**Task to complete**
For this exercise, report every line of the material that includes "weight".
[The input — start]
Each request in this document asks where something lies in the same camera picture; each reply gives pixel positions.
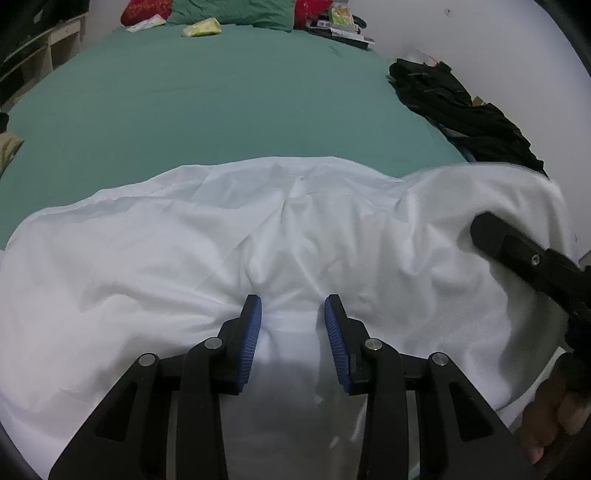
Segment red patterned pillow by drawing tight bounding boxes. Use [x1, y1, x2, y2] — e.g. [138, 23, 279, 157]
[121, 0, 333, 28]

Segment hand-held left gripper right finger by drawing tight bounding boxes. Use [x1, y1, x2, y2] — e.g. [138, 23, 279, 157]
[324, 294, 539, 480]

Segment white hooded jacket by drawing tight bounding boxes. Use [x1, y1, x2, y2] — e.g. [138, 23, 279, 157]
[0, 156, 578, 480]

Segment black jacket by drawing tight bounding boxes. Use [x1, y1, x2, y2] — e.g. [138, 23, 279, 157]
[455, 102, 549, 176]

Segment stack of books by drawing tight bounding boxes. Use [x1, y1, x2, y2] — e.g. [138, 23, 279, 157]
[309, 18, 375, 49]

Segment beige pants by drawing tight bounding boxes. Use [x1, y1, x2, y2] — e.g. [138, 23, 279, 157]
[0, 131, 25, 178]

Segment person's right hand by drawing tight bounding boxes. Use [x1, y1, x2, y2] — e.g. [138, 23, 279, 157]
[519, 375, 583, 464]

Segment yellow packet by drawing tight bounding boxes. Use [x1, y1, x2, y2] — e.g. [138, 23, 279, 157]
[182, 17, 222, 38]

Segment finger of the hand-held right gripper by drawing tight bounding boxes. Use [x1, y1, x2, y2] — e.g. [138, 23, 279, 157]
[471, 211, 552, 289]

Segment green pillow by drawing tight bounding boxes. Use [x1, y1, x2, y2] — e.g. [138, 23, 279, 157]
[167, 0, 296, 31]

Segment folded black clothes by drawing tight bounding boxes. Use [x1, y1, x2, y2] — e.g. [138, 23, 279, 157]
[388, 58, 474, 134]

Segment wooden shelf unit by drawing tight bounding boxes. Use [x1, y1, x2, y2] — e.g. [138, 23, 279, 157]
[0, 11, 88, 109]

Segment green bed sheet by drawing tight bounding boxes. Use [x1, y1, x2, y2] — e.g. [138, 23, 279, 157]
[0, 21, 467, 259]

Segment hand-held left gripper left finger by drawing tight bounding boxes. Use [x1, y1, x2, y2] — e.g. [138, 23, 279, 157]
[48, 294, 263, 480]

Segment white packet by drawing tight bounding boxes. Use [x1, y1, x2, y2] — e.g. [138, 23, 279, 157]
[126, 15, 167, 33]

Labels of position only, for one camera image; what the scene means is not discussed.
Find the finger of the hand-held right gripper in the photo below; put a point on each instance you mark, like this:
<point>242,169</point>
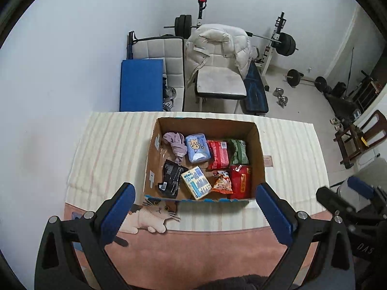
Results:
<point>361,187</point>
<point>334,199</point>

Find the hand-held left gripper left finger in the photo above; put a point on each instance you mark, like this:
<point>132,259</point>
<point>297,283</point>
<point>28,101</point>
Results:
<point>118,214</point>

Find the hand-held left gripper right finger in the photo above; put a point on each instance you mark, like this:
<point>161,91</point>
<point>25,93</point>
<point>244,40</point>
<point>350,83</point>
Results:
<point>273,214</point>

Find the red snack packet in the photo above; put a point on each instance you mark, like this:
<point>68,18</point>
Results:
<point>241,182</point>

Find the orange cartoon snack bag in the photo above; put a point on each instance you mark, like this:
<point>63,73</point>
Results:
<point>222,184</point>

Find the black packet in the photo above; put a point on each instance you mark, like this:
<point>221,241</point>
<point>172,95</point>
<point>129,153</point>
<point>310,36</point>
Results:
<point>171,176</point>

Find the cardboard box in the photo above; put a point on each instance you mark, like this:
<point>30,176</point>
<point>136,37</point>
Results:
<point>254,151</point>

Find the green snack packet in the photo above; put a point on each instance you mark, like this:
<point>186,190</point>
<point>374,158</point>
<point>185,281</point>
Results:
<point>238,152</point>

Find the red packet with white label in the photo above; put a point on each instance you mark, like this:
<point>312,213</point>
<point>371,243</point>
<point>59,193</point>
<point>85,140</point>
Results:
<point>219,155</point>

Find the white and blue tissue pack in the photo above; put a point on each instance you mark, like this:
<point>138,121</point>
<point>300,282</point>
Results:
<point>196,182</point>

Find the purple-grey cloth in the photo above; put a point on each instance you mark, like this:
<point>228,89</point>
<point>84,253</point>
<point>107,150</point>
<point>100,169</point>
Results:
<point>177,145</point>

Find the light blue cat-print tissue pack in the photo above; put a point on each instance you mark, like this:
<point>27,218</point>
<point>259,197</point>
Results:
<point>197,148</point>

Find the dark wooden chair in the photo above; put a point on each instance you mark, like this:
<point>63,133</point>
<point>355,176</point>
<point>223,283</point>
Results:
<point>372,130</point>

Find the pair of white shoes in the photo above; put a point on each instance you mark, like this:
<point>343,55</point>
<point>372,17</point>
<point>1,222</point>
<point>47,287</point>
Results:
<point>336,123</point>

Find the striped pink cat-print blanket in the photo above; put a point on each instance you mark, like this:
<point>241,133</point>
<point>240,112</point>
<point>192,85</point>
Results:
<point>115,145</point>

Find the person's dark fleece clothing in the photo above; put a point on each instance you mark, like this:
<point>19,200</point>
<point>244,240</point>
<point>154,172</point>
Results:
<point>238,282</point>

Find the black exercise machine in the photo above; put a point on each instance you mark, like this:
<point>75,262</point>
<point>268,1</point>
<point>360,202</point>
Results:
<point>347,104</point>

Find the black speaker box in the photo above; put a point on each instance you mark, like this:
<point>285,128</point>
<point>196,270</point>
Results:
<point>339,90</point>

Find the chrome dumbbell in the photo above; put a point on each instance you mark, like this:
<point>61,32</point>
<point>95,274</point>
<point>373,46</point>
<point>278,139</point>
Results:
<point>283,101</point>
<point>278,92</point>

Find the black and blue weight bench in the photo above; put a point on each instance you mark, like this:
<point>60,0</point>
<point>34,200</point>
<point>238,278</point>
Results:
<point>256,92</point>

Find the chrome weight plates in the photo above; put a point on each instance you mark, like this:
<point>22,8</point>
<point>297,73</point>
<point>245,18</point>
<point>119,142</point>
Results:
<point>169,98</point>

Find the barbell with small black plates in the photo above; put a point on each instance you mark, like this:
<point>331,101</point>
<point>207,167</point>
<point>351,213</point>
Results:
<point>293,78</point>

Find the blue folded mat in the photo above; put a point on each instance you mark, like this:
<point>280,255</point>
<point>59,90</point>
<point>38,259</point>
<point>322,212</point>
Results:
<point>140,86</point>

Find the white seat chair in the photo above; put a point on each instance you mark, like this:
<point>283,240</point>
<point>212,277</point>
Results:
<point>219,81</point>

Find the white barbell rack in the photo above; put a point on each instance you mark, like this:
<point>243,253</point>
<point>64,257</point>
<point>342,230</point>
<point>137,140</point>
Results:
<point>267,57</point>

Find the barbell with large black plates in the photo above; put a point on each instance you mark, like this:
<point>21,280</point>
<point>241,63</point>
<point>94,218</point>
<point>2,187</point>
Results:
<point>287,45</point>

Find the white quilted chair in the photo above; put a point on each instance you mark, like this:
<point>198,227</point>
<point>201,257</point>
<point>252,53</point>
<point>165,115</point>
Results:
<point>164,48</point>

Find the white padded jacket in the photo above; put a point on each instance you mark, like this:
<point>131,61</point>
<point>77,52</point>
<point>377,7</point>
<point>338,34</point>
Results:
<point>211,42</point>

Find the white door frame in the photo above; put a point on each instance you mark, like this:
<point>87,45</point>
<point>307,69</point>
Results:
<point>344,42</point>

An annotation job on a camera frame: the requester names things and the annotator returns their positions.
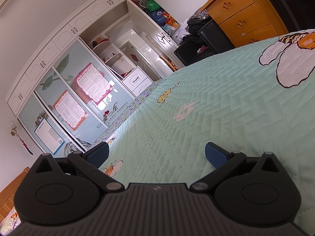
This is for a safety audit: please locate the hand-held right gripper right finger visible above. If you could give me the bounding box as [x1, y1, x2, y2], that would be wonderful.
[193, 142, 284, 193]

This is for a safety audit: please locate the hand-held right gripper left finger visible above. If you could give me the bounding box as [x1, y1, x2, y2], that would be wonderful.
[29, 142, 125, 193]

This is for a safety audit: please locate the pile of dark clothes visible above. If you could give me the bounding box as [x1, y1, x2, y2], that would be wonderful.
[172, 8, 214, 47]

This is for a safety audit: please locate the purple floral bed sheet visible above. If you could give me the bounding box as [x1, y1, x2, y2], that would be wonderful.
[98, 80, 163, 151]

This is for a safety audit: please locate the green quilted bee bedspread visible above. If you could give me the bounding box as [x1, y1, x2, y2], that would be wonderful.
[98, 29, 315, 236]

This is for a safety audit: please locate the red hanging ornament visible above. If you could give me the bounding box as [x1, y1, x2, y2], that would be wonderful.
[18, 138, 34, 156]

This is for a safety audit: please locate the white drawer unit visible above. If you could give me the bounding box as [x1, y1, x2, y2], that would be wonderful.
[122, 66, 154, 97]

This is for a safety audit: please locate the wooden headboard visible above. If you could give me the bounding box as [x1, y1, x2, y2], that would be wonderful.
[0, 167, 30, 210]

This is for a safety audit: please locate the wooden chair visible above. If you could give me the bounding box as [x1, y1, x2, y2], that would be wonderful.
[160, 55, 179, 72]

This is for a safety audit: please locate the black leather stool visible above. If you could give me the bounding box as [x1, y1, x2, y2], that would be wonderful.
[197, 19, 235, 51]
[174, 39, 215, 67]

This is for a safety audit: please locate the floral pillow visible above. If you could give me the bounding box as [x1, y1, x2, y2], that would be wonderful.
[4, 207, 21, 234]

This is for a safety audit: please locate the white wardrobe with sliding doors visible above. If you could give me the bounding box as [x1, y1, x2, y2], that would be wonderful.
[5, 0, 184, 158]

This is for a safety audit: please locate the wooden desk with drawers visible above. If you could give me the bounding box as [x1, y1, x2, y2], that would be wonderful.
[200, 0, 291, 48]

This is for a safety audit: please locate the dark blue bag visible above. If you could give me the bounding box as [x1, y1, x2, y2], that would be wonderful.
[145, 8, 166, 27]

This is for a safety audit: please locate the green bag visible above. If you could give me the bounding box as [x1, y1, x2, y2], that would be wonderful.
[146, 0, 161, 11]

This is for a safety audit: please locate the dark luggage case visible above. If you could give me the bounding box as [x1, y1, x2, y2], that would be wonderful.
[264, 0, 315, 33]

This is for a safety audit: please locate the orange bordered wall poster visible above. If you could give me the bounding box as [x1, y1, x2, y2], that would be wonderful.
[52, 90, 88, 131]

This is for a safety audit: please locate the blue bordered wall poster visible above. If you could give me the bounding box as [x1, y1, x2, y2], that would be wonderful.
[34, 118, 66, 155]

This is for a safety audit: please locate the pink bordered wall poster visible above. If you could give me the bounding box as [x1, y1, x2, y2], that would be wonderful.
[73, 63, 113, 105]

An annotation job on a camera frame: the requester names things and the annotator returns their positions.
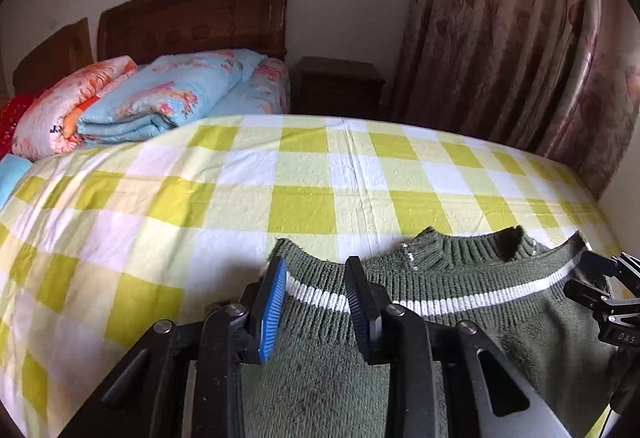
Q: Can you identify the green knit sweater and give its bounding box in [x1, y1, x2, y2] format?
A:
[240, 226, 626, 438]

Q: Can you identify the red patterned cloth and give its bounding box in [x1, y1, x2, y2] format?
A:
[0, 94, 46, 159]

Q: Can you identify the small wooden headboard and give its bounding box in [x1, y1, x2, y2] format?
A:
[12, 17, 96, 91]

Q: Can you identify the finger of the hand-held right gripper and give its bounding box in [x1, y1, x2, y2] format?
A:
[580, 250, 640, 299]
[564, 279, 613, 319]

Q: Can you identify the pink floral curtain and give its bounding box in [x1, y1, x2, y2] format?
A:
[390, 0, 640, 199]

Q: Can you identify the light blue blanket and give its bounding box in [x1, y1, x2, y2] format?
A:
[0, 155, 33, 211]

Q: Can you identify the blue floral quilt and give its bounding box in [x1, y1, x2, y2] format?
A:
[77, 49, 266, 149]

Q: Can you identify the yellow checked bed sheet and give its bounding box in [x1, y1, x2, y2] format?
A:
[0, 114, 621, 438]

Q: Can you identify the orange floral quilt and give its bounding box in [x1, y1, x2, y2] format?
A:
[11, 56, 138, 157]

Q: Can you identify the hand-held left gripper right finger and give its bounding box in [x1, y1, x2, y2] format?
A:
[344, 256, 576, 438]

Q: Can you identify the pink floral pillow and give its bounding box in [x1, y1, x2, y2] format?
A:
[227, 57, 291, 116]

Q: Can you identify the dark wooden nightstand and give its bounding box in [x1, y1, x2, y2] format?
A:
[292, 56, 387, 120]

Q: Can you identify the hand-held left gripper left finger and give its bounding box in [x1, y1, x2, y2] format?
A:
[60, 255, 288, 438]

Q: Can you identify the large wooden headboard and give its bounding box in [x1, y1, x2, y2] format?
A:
[The input — finish]
**Answer to the exercise**
Find the black and blue weight bench in the photo above; put a point on each instance you mark, like this:
Find the chrome weight plates in the photo above; put a point on each instance you mark, like this:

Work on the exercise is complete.